金沢までは上越新幹線で越後湯沢まで行き、特急に乗り換えた。隣に乗り合わせた方は栃木で障害児のための教室を開いていらっしゃる方で、これから金沢大学で行われる研修会に出席するということだった。障害を持っている子供たちから多くを学んだ、人生を変えられたと語る彼女に地道で真摯な働き振りが伺えた。そして静かな情熱も。わたしは明日、弟の家族を訪ね、重度の障害を持つ甥に会う。日々障害を持つ子供たちと関わる身ではないが、そこにしかない輝きはわたしにも見える。子供達のこと、教育のこといろいろ話す。良い旅路だった。一期一会。でもこの方にはまたお会いするような気がする。
金沢には午後一時に着く。ホテル一泊付きの旅券(おかしな話だが、この方が、往復の交通費より安くなるのだ)を使ったので、今晩は駅前のホテルに泊まり、弟のところへは翌朝行く予定だ。ホテルに荷物を預けこの辺りを探索することにする。都合のよいことに北陸鉄道が企画している「金沢散歩」なるものがあり、500円で1日乗り放題の専用ボンネットバスの周遊券が売られている。そのバスでひと回りすれば、観光スポットを押さえることができるしくみになっている。バス停でバスを待っていると、見知らぬ方から声をかけられ1日使えるものから、これをお使い下さいと使いさしの周遊券をいただく。
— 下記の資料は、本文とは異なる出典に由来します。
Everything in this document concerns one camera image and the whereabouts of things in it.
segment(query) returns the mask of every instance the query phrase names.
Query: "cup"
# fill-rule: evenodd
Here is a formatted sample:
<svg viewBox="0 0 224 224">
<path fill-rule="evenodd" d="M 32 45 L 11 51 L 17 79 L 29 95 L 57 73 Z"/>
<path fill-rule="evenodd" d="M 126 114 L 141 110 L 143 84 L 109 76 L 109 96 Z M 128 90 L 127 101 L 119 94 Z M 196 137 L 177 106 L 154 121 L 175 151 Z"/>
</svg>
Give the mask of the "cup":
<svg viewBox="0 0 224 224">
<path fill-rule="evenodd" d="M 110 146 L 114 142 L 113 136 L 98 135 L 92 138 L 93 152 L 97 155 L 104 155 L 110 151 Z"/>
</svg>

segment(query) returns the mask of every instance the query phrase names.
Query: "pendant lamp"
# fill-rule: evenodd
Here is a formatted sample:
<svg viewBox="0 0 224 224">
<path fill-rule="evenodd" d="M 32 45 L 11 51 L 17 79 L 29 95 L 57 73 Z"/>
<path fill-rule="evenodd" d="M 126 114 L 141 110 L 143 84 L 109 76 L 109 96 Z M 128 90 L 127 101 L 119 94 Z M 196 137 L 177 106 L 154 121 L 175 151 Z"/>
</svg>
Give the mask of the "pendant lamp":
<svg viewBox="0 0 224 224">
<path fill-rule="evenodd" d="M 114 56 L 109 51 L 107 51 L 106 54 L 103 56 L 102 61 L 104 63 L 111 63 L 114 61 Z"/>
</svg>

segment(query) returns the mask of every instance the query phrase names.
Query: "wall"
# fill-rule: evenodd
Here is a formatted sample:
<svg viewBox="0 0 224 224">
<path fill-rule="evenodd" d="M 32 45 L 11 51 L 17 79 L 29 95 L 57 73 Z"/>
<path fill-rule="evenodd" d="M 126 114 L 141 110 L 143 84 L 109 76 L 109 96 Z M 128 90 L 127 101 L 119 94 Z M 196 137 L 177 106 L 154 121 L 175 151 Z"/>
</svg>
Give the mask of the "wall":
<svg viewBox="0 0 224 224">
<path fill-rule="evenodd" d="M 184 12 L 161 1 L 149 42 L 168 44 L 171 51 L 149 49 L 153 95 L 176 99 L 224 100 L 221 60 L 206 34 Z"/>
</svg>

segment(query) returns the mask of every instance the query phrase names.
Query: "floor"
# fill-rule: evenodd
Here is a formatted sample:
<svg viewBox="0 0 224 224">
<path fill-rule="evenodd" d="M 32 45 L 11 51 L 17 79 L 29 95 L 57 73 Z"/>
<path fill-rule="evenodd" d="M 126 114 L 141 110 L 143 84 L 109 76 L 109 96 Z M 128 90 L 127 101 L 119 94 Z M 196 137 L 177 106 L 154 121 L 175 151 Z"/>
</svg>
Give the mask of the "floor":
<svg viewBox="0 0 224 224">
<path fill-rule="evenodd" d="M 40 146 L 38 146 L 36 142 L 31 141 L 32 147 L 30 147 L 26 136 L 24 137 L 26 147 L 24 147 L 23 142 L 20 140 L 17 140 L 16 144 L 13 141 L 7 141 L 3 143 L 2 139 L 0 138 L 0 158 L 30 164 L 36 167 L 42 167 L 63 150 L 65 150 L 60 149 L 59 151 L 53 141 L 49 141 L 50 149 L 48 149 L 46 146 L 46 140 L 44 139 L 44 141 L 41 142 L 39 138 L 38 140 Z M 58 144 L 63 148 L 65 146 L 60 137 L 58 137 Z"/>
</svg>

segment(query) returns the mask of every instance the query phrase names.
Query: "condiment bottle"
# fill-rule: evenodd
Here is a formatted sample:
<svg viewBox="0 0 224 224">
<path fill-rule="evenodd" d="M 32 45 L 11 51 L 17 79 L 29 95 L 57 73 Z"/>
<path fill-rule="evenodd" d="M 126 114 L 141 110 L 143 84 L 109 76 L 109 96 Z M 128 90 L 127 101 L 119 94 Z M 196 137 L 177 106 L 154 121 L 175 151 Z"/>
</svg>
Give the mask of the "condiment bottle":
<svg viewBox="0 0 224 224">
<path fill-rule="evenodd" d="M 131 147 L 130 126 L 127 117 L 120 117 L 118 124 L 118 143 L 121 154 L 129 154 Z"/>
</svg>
わたしがあっけに取られている内に、その方はさっさと駅へと行かれてしまった。もう一度後ろ姿に向かってお礼を述べその券を使わせていただくこととする。
レトロ調のそのバスの運転手は若い女性で、バスには徳田秋声にちなんで「秋声」という名前が付けられていた。他に、「犀星号」と「鏡花号」があるらしい。「秋声号」で兼六園まで行き、3時間ほど、美しい日本庭園の中ですごす。兼六園を出て、やってきた「犀星号」に乗り、犀星の記念碑前で下車、記念碑の詩の一節を読み、彼が愛してやまなかったという犀川の川べりをしばらく歩き、犀星橋を渡り、彼が育った雨宝院を訪ねる。さらに片町まで歩きバスに乗る。もう最終バスの出る6時に近くなってきた。香林坊の武家屋敷後はまたの機会にしようとホテルに戻る。
いくつかのホテルからそのホテルを選んだのは、大浴場、サウナ、露天付だったから。豪華な食べ物や部屋は必要ないけれど、サウナと露天があるなら、何時間でもひとりで楽しく過ごせる。ゆっくりお風呂に入って旅の疲れを癒し、3月からこっちの仕事上のストレスもついでに解消し、明日、明後日と甥っこたちと遊ぶためのエネルギーを充分補給するのだ。